EXERCISE GOAL — Identify and copy all lines of the material where the string "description" is found.

[DATA BELOW — start]

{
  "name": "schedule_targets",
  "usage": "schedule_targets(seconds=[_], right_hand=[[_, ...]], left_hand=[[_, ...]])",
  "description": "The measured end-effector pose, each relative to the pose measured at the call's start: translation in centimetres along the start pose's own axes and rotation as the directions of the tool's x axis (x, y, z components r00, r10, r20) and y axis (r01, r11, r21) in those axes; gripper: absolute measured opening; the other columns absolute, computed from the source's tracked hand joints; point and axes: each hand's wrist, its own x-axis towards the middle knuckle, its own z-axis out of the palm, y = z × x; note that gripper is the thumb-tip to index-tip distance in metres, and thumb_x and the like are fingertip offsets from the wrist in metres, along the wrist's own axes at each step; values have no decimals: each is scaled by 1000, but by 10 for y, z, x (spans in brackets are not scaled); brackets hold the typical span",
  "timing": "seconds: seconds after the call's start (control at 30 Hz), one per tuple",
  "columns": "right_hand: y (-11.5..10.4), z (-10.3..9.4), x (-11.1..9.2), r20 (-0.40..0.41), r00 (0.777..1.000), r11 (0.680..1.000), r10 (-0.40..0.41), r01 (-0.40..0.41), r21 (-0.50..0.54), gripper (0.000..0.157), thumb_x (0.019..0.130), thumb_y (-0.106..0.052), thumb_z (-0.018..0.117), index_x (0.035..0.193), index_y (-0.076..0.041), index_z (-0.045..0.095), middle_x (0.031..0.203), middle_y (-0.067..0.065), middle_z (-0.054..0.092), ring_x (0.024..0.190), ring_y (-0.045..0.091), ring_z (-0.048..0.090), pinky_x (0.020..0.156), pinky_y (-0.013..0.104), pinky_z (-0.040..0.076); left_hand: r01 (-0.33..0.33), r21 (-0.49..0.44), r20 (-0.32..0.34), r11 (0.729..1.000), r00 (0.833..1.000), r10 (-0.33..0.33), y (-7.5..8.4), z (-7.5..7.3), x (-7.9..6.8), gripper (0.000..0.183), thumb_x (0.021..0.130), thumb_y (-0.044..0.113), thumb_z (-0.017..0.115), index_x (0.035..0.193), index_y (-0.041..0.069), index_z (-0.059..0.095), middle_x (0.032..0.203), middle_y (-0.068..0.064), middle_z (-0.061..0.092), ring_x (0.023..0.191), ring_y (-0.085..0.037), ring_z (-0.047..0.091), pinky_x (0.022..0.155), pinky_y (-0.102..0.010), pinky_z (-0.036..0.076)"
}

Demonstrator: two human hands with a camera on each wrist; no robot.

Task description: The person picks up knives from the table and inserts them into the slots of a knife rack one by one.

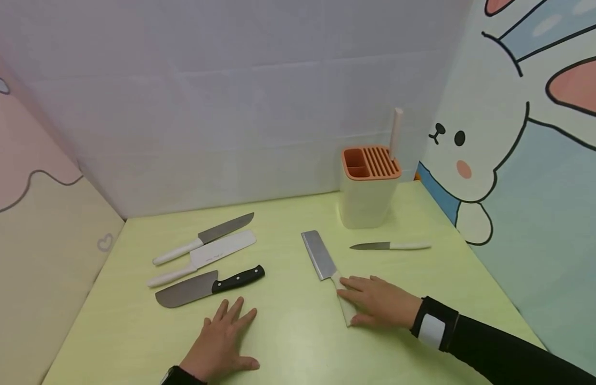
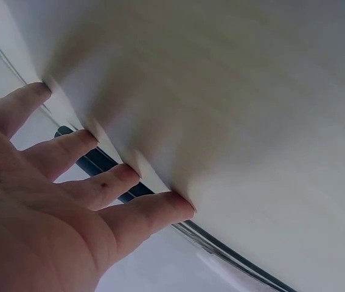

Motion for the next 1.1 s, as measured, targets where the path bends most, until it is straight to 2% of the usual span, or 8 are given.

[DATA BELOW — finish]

SOLUTION TO THIS PROBLEM —
  "description": "The measured end-effector pose, each relative to the pose measured at the call's start: translation in centimetres along the start pose's own axes and rotation as the directions of the tool's x axis (x, y, z components r00, r10, r20) and y axis (r01, r11, r21) in those axes; gripper: absolute measured opening; the other columns absolute, computed from the source's tracked hand joints; point and axes: each hand's wrist, its own x-axis towards the middle knuckle, its own z-axis out of the palm, y = z × x; note that gripper is the thumb-tip to index-tip distance in metres, and thumb_x and the like are fingertip offsets from the wrist in metres, along the wrist's own axes at each step; values have no decimals: each is scaled by 1000, but by 10 for y, z, x (spans in brackets are not scaled); brackets hold the typical span",
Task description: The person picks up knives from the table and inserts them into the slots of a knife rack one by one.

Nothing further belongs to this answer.